I’d left a trail of dead magicians in my wake, and was eager to add a few more.
The night was cold and foggy, the pines dripping with dew. Westchurch Cemetery was surrounded by trees, all but invisible from the quiet road that ran alongside it. Rows of headstones, some over a century old, lined the wide untrimmed lawn. It didn’t take me long to find Marcus. The plot of disturbed dirt gave him away, his grave freshly filled. A flat, simple headstone marked him.
Marcus Kynes. Twenty-one years old. The “spilled blood” that had awakened Hadleigh’s God. Odd that Marcus had been buried at all. A sacrifice was meant to be done in the cathedral, with the corpse offered up immediately – or offered alive, if possible, for God to toy with at Its leisure. The fact that Marcus had been buried seemed messy.
It didn’t take me long to dig down to him, using my bare hands and claws to wrench up the loose dirt. The coffin was a plain wooden box, utterly unadorned. The moment I tugged up the lid, the stench of formaldehyde rushed in my nose. Marcus had been buried in a cheap suit, his youthful face waxen with the amount of makeup that had been coated onto it.

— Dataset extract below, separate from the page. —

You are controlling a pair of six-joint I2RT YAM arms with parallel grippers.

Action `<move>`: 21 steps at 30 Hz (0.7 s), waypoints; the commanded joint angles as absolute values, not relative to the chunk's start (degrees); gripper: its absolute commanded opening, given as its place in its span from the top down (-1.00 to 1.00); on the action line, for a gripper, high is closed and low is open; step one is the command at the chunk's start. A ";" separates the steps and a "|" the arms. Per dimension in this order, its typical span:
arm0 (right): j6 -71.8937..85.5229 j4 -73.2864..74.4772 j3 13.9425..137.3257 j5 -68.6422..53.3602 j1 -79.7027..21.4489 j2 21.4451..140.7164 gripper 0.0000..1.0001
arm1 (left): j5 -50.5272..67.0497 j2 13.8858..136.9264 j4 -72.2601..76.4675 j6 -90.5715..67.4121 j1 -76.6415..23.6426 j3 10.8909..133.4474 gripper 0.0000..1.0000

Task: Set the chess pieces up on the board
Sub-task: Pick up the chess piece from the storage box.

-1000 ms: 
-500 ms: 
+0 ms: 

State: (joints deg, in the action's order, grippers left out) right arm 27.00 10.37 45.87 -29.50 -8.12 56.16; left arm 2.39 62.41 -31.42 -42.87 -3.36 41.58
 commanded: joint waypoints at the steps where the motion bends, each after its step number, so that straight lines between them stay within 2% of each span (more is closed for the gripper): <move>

“Wakey, wakey.” I hauled him over my shoulder and crawled up from the grave, dumping him beside the pile of dirt I’d just dug out. “Just give me a minute here, buddy. Can’t have your mother knowing her son’s grave has been desecrated.”
I quickly filled back in the grave, then, with the corpse over my shoulder, began to make my way toward White Pine. The area of forest, and the mine shaft that lay within it, was a quick enough run to make, but cumbersome with Marcus flopping over my back. Still, running through the trees with a corpse was preferable to my concrete prison.
The witching hour neared as I reached White Pine. A misting rain had begun to fall, and Marcus was smelling worse by the second. But beyond his stench and the aroma of wet earth, I could smell smoke. A bonfire somewhere in the woods.
Deep in the trees, and a little way up the hillside, I found Kent and his merry band awaiting me near the flames.
They’d all donned their white cloaks and stag masks. There were at least two dozen of them scattered among the trees, speaking softly beneath black umbrellas. It was no wonder this little town was booming with cryptid sightings. Thanks to Kent’s little cult, who called themselves Libiri, nearly the entirety of Abelaum’s population had some fantastical story about seeing a monster in the woods.
They weren’t exactly wrong. They were seeing monsters, but of the human variety.
The only one not in uniform was Everly, Kent Hadleigh’s bastard daughter. A few months older than her half-siblings, Victoria and Jeremiah, Everly was blonde, willow-y, and garbed in her usual black ensemble. The fledgling witch looked absolutely petrified to be there, and when her blue eyes fell on me and the corpse I came bearing, she looked as if she would vomit.
“Brothers, Sisters, the sacrifice comes,” Kent spoke in a bizarrely theatrical voice when he was in front of his band of zealots. Somewhere between a fire-and-brimstone Southern preacher and a Kindergarten teacher who had bodies buried in his garden. It grated on my nerves, that voice, as did the way he snapped his fingers at me and pointed to the ground at Everly’s feet. “Here. Put him down.”
I let Marcus flop down unceremoniously at the young witch’s feet, and a flicker of pain went across her face. Had she known him? A fellow student at the university perhaps? Or had her heart gone suddenly tender when all her father’s preaching about the beauty of death became a very ugly reality?
“Remove his clothes,” Kent said, and I promptly stripped the corpse down, ripping the cheap suit like paper. With his chest laid bare, I found the wounds that no amount of mortuary makeup could have covered: multiple stab wounds were gashed haphazardly across his chest, and scrawled among them were the lines and runes of the sacrificial offering.
Messy. Very messy. Unplanned, if I had to guess. Spontaneous even.
I tweaked an eyebrow at Kent, a silent question I knew he wouldn’t answer. He gave Everly a brisk nod, and the young witch, looking sickly pale, knelt and began to examine the marks across Marcus’s chest.
“They’ll work,” she said at last. She hurriedly got to her feet and averted her eyes from the body. “The marks are crude but efficient.” Her eyes flickered among the crowd in a brief moment of worry. She thought what she’d said might offend, and offense could bring consequences.
“Very good,” Kent said softly. Then, louder, all theatrics once more, “Long have we waited for this day, my children. Long has the Deep One waited for this, waited with utter patience and mercy. Today, the first of three go to Its depths. May two more follow.”